I used to go to a corner shop in Oxford all the time. I'd buy milk, biscuits, newspapers- maybe twice a week for months. One day I didn't have enough money- instead of trusting me the shopkeeper said, with the fake appearance of helpfulness, 'I'll put it on one side for you.' He didn't trust me, or, rather, he trusted his 'system' better- his system being 'never give credit'. In Egypt systems are suspect. No one trusts them much. But they trust people. What that means is: they trust themselves to judge whether someone is a good for their money or not.
I used to think trust was like gambling. Some people have nerve- they go for the big pot and sometimes win and sometimes lose. But trust isn't gambling, it's the real form that certainty takes. (There are myriad fake forms of certainty- all various kinds of obsession or monomania). So, in Egypt, you can go into a shop you've never been to before, have not enough change and they'll trust you to come back and pay. They trust themselves, you see, to know what a trustworthy person looks like. It's not so crazy- in the West we trust ourselves to drive fast on motorways without crashing or losing our nerve, we trust ourselves to hit a ball over the net with a tennis racket even though the racket has no 'sights' or aiming mechanism. The problem is that we face many years of schooling that attenuates our natural ability to trust ourselves, and, instead of developing that ability and growing it, education stunts it and shunts it off into trivial areas such as sports and driving...

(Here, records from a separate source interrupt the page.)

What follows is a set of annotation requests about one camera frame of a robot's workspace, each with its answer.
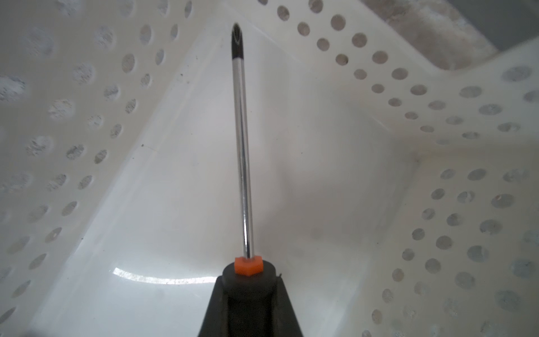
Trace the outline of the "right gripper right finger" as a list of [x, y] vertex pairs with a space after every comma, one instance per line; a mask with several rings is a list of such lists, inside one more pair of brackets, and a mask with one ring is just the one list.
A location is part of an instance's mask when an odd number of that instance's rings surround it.
[[303, 337], [283, 279], [278, 276], [273, 293], [273, 336]]

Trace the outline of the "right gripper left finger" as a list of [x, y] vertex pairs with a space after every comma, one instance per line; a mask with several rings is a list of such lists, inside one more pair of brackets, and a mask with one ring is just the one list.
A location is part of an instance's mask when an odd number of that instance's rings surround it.
[[216, 279], [198, 337], [228, 336], [228, 295], [223, 277]]

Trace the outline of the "white perforated plastic bin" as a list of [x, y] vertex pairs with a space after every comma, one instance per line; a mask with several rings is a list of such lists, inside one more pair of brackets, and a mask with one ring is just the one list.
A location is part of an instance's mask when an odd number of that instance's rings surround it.
[[243, 248], [234, 24], [302, 334], [537, 336], [537, 1], [3, 1], [1, 335], [199, 335]]

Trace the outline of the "orange black handled screwdriver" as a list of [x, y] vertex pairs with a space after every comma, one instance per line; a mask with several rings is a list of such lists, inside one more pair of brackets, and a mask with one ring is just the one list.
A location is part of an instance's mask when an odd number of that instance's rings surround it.
[[231, 32], [232, 81], [241, 207], [242, 255], [223, 272], [229, 336], [277, 336], [275, 268], [255, 253], [248, 153], [244, 39], [238, 23]]

The West in its current form is largely, in its official capacities, centred around dismantling trust situations and replacing them with machines, systems, ideas, questionaires, 'transparency' and other forms of evading the issue. Which is: learn to trust yourself. It starts small: can you trust yourself to get from A to B with a map? Without a map? Trust yourself to make money from a business? Trust yourself to bring up children? A great traveller, Helena Edwards once told me, 'On every journey there comes a point when you just have to trust.' You have to trust yourself at that point without any help from google, friends comments, ideas, theories- you have to take the plunge and trust. And in those situations it always works. Trust me.
Governments don't trust us? Why? They don't trust themselves. People who want to 'change the world' imagine that if they got a new government things would be better. But who governs us, in the West, is far less significant than learning to trust yourself. This is the beginning of a real world changer- trust yourself, trust others. It's catching.